Your task =
Search the listing below for the word "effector" and copy each line that holds it.

Provided material =
▬▬▬▬▬▬
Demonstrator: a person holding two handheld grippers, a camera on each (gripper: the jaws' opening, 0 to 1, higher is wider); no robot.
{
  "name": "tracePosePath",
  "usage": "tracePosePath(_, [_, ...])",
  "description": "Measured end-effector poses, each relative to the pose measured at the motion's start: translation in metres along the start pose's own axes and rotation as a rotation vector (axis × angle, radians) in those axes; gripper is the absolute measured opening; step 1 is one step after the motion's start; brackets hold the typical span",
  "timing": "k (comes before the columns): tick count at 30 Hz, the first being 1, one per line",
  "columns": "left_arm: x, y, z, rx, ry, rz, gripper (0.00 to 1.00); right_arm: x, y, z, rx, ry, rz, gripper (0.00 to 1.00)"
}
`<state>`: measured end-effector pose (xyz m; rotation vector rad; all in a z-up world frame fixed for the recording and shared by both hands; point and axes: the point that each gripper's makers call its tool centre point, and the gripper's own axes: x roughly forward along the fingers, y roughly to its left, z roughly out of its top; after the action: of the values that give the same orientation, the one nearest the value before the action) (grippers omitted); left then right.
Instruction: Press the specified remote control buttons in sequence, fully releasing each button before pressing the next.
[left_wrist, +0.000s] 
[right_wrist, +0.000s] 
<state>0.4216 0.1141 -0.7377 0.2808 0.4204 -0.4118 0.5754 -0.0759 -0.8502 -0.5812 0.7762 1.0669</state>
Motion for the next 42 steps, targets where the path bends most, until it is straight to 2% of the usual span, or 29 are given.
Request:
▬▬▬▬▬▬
Exercise response =
  "description": "Measured end-effector poses, each relative to the pose measured at the motion's start: translation in metres along the start pose's own axes and rotation as a rotation vector (axis × angle, radians) in those axes; gripper is the absolute measured opening; step 1 is one step after the motion's start; brackets hold the typical span",
`<state>`: measured end-effector pose (xyz m; rotation vector rad; all in a z-up world frame fixed for the recording and shared by both hands; point and axes: the point that each gripper's makers call its tool centre point, and the gripper's own axes: x roughly forward along the fingers, y roughly to its left, z roughly out of its top; after the action: of the values that give the same orientation, the one nearest the value before the action) (grippers omitted); left then right.

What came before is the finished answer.